Subject: ELA: Language, Reading Literature
Grades: 3rd, 4th, and 5th
Duration: 1 hour
Related Concepts: Figurative Language, Poetic Devices, Reading Literature, Literary Analysis
Students will be able to:
- Define the term idiom and provide examples of common idioms.
- Differentiate between the figurative and actual definitions of idioms with a worksheet and student illustration.
Essential Questions: How can I show the differences between the literal and figurative meanings of idioms?
Vocabulary: figurative language, literal language, idiom, figure of speech
Common Core Standards Addressed:
- ELA: Language
- L.3.5, 3.5a
- L.4.5, 4.5b
- L.5.5, 5.5b
- Projection system
Write a common idiom on the board (e.g. when pigs fly, mad as a wet hen, raining cats and dogs, etc). Have learners write a few sentences about what they think the idiom means.
By a show of hands, see how many students listed the figurative meaning of the idiom versus the literal meaning. Write both meanings on the board under the idiom and explain that both answers are technically correct, but that idioms are often used to make a point using its figurative meaning.
List one or two additional idioms for learners to discuss with partners. What are the literal/figurative meanings? Which meaning would an author likely use in a story?

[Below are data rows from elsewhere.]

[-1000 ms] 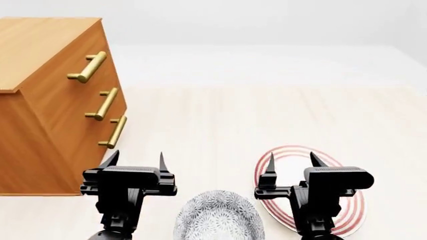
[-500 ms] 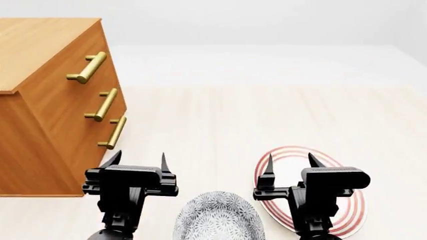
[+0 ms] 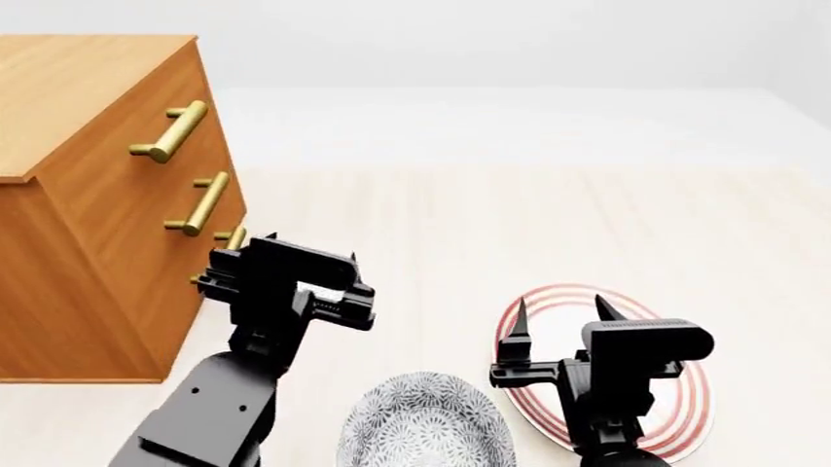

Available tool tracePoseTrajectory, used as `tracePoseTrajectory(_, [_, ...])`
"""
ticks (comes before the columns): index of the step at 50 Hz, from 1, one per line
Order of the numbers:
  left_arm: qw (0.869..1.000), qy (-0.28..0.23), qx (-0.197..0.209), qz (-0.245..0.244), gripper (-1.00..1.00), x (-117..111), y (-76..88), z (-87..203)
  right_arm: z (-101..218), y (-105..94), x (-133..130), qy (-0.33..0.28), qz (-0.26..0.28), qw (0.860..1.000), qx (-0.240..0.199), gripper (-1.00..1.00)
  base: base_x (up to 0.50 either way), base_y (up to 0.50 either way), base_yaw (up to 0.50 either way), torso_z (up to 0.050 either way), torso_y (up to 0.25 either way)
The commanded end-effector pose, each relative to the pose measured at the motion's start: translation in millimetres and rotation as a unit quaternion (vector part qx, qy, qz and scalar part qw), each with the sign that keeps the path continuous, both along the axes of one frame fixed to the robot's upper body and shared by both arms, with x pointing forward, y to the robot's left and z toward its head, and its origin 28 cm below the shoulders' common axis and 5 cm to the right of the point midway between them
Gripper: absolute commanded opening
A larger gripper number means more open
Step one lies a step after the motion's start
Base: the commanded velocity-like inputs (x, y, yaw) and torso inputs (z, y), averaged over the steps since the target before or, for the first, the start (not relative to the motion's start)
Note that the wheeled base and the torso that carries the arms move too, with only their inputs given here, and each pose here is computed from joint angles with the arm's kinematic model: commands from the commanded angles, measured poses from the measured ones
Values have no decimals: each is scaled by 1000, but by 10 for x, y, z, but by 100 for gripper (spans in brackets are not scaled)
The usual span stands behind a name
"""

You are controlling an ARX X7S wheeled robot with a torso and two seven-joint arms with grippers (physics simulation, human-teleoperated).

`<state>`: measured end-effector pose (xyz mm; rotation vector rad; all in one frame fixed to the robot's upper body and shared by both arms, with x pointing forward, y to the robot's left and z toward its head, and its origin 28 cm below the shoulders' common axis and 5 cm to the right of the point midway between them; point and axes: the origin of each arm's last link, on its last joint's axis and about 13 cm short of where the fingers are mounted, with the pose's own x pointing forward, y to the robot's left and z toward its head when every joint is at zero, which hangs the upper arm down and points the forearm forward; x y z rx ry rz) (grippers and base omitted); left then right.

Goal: Open the bottom drawer of the cabinet.

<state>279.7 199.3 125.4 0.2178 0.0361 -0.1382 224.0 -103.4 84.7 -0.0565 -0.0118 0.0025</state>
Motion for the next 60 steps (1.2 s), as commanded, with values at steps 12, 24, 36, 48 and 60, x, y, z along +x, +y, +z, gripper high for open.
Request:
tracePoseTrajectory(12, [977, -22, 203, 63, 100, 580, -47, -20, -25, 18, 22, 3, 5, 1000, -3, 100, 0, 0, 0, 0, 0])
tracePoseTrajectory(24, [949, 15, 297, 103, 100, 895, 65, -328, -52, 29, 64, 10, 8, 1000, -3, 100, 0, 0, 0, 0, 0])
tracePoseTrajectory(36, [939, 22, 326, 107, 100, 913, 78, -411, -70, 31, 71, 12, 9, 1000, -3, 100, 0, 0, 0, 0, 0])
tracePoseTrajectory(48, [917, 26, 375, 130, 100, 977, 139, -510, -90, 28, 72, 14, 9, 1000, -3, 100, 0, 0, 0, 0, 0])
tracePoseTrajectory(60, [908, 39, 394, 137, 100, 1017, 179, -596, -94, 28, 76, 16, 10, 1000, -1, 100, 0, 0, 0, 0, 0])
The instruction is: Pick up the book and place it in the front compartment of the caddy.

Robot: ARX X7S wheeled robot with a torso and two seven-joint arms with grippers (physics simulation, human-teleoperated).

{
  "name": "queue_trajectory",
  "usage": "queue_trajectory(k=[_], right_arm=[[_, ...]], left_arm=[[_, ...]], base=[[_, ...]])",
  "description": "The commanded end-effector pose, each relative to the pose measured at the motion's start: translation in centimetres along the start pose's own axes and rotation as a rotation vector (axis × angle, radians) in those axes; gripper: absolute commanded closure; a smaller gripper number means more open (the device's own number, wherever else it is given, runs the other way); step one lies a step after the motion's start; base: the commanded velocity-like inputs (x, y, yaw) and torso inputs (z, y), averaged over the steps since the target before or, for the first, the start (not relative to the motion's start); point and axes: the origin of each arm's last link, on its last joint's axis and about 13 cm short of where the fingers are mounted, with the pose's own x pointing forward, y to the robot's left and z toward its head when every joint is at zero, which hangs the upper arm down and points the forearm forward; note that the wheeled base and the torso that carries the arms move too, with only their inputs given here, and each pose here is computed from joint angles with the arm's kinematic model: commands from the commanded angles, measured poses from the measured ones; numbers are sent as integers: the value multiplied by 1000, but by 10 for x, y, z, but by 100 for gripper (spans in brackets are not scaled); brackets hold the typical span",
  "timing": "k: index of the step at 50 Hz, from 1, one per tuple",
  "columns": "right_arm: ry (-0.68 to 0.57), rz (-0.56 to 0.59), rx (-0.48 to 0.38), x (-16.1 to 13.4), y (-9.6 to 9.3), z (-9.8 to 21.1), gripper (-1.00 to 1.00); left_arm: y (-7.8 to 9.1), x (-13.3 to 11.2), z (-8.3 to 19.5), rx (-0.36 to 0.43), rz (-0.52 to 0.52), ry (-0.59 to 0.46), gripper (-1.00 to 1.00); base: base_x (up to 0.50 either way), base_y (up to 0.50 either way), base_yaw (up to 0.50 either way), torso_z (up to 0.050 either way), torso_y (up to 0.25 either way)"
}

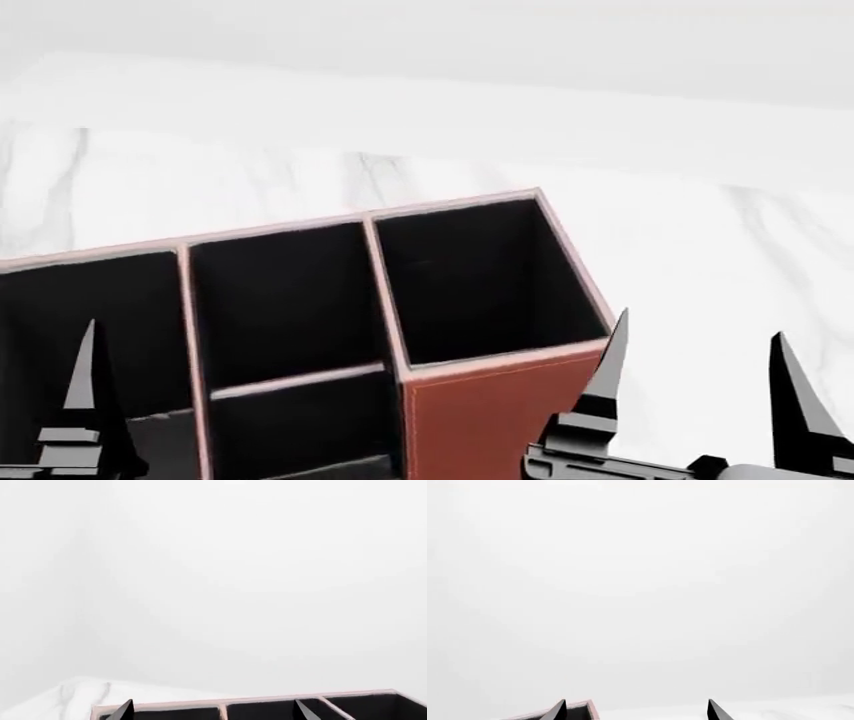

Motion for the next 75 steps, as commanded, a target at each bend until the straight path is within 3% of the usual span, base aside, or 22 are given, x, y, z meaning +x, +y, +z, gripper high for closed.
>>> queue_trajectory(k=[1,25,30,34,42,46,47,55,60,62,63,67,68,69,75], right_arm=[[-8,-8,-2,1,-1,1,-100],[-10,-73,-25,12,-11,-2,-100],[-23,-128,-67,20,-18,-4,-100],[-12,-164,-95,29,-23,-9,-100],[5,-205,-114,37,-32,-9,-100],[1,-218,-130,39,-38,-8,-100],[-6,-218,-138,39,-39,-7,-100],[-14,-232,-143,40,-40,-7,-100],[-15,-229,-141,40,-40,-7,-100],[-18,-230,-141,40,-41,-6,-100],[-20,-230,-144,41,-42,-6,-100],[-22,-229,-148,41,-43,-6,-100],[-45,-253,-191,43,-47,-7,-100],[-45,-253,-192,43,-47,-7,-100],[-45,-253,-192,43,-47,-6,-100]], left_arm=[[0,0,0,-7,2,2,-100],[4,6,-2,-80,16,67,-100],[6,12,-1,-174,-9,104,-100],[11,23,4,-136,-15,95,-100],[12,33,23,-53,-188,90,-100],[7,22,32,-27,-328,99,-100],[5,17,35,-51,-388,140,-100],[-1,-6,39,-30,-559,164,-100],[-3,-12,42,-107,-686,268,-100],[-5,-16,45,-106,-731,290,-100],[-8,-21,42,-87,-810,386,-100],[-10,-24,48,-89,-854,414,-100],[-17,-28,41,-93,-1032,626,-100],[-17,-31,41,-89,-1053,666,-100],[-18,-29,42,-88,-1049,660,-100]], base=[[0,0,500,0,0],[0,0,417,0,0],[0,0,0,0,0],[0,0,0,0,0],[0,0,0,0,0],[0,0,0,0,0],[0,0,0,0,0],[0,0,0,0,0],[0,0,0,0,0],[0,0,0,0,0],[0,0,0,0,0],[0,0,0,0,0],[0,0,0,0,0],[0,0,0,0,0],[0,0,0,0,0]])
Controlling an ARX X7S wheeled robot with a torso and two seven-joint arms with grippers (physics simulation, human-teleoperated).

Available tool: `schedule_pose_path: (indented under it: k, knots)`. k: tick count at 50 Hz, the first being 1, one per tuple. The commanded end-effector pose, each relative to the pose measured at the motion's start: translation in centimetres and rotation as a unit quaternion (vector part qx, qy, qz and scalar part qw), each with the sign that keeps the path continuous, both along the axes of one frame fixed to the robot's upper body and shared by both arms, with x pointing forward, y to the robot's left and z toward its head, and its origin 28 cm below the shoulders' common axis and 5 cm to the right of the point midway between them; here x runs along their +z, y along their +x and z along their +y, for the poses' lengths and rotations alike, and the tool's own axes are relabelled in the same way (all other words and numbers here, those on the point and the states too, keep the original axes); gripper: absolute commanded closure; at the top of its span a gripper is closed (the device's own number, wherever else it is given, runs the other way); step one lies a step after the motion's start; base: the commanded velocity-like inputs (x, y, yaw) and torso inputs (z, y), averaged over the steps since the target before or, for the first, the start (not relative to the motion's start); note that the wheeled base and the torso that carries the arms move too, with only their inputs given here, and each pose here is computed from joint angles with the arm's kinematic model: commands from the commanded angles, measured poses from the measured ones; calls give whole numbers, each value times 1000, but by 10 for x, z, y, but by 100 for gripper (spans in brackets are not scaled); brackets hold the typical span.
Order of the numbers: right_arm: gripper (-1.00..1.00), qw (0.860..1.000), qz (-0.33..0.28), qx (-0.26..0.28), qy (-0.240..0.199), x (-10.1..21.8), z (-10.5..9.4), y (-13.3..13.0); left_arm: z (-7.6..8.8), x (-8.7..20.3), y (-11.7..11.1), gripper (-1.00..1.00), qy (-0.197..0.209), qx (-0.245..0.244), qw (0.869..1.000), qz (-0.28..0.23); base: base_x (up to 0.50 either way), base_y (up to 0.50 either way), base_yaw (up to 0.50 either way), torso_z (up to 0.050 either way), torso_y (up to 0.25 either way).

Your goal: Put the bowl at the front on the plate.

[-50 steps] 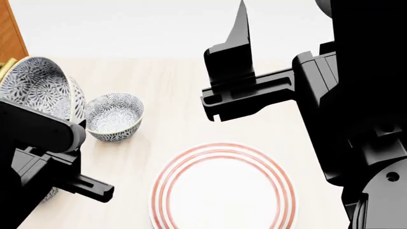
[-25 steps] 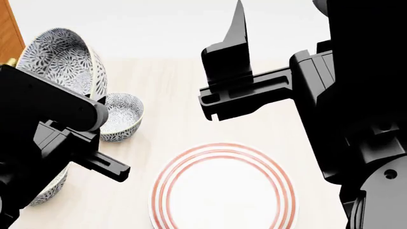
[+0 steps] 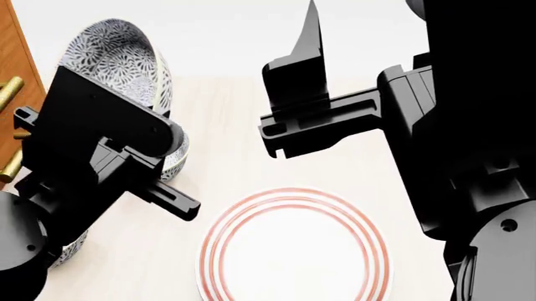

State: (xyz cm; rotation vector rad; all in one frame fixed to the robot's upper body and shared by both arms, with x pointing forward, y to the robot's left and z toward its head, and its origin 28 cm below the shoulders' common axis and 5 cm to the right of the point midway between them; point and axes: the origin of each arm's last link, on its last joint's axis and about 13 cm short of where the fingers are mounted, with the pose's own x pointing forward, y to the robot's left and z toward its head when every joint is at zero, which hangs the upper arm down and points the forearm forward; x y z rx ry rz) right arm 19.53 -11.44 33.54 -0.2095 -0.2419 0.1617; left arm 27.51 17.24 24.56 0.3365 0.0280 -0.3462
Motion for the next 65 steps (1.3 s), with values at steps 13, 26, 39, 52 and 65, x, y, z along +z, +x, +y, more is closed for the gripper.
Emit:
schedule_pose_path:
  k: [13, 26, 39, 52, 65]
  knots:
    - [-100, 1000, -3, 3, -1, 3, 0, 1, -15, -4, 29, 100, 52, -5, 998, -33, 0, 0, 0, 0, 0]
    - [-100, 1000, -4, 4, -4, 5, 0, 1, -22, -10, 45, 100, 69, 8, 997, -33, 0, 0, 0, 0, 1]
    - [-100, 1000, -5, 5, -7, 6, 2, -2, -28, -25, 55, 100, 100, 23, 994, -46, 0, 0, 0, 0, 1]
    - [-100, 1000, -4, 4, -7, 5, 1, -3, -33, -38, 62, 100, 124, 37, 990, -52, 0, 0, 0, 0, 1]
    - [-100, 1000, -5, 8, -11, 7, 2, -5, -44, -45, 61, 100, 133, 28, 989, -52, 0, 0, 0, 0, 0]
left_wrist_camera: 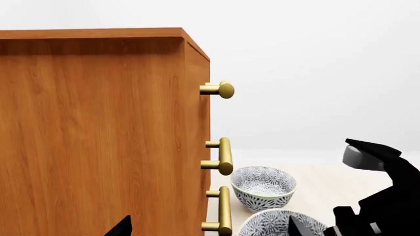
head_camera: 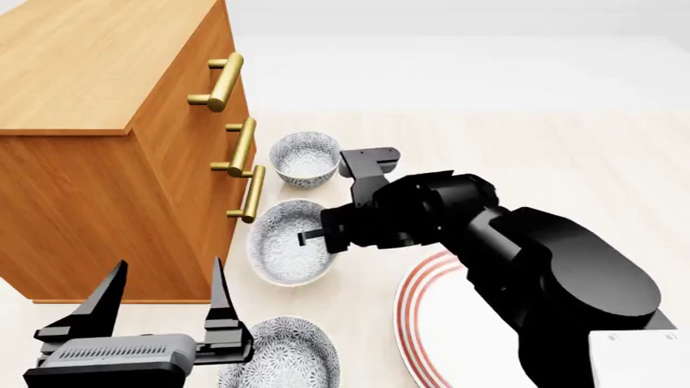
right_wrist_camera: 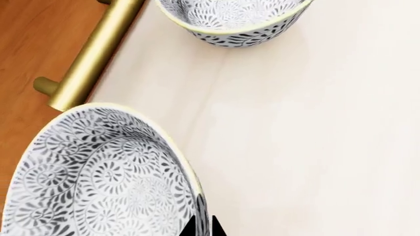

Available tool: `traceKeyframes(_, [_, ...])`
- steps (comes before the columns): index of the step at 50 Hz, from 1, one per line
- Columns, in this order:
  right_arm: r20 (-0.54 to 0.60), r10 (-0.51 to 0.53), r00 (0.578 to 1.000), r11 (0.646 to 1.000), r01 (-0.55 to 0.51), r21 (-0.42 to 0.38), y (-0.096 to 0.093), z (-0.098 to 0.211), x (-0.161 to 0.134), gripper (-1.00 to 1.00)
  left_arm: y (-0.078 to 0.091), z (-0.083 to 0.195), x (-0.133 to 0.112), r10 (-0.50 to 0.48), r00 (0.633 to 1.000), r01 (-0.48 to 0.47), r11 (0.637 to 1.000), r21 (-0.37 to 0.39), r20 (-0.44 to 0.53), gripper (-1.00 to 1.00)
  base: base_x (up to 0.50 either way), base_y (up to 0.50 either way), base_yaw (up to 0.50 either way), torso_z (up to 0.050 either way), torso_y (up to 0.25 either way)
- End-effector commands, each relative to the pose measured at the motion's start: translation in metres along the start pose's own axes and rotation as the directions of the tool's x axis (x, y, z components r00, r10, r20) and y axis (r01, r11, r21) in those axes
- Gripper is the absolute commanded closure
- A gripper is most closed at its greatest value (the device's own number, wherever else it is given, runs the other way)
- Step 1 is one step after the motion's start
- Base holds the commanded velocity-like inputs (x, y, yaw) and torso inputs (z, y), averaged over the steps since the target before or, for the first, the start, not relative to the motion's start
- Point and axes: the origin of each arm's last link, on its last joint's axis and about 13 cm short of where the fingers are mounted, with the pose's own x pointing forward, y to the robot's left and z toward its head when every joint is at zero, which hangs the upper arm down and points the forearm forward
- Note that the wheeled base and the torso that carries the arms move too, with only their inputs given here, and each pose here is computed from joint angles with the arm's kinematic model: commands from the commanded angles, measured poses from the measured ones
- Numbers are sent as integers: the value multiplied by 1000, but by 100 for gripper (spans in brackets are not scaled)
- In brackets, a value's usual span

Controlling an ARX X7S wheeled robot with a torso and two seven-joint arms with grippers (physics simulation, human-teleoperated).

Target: Put the bowl in the middle on the plate.

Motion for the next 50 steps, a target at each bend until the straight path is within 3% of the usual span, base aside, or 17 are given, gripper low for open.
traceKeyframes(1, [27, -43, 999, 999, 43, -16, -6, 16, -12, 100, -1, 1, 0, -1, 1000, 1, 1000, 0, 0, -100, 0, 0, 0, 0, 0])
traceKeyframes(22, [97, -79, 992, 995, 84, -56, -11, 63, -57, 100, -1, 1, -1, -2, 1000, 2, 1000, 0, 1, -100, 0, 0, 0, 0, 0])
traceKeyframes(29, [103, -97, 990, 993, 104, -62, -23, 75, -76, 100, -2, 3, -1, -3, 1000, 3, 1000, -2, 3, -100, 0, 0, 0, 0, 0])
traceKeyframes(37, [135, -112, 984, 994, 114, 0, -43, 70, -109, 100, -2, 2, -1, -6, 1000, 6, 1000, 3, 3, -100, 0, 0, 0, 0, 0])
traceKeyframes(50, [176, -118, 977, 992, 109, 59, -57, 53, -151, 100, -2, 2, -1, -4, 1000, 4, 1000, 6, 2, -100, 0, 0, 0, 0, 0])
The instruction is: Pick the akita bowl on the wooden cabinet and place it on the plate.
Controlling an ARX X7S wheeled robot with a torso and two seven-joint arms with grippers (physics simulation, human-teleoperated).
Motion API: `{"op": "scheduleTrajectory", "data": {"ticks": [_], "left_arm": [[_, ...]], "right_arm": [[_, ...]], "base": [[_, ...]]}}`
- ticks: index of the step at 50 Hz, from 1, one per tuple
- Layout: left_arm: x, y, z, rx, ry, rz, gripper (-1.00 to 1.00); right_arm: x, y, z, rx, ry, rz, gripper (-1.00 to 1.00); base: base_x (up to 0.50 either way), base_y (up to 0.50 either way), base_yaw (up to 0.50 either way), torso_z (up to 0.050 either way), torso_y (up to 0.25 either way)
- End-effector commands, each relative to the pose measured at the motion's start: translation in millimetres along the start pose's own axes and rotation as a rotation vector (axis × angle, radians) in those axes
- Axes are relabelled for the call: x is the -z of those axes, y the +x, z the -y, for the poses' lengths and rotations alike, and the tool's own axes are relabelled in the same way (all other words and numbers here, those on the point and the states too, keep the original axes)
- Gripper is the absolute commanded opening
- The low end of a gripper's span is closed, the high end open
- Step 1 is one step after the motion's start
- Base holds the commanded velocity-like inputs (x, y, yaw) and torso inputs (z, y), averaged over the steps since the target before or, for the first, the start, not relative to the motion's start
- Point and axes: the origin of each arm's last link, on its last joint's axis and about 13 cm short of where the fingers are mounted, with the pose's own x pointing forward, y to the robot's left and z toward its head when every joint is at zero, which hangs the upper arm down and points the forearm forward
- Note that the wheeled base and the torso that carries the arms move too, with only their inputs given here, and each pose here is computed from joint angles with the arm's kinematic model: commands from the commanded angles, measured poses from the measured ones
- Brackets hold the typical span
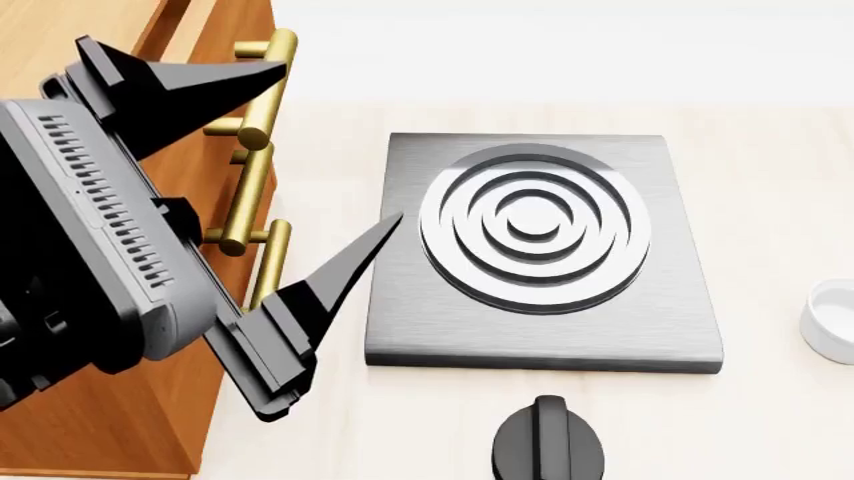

Pass out a handout with a list of idioms. Model how to illustrate both the literal and figurative definitions of a chosen expression.
Students choose an idiom from the list and write it on the top of their paper. They draw a line in the middle of their paper. On one side, students draw the figurative meaning of the expression, and on the other side they draw the literal meaning of the expression.
Toward the end of class, students share their drawings with the rest of the class. Display the finished drawings around the classroom.
- Walk around while students are working on their drawings to make sure they understand the assignment and are following directions.
- Assess each student's drawing to ensure that he/she understands both the figurative and literal meanings of the illustrated idiom.
Provide a variety of additional examples of idioms for English learners since they cannot be literally translated. Assist students with choosing an idiom to draw.
Encourage English learners to think about idiomatic expressions in their native language to draw connections between what they know and are learning.
Instead of doing two drawings (a figurative and actual meaning of an idiom), advanced students can choose to write a short story on half of their paper describing the figurative scenario (such as a story about a person walking through a city while it is literally raining cats and dogs) and just draw the actual meaning (heavy rain)."
If students have physical challenges that inhibit drawing, they can work with a partner to describe what they would draw.
Assign a worksheet called "Idioms" with additional examples of idioms and their meanings.
Have learners make up their own idioms or metaphors to describe life in the 21st century (e.g. "I'm as tired as an iPhone battery on 1%")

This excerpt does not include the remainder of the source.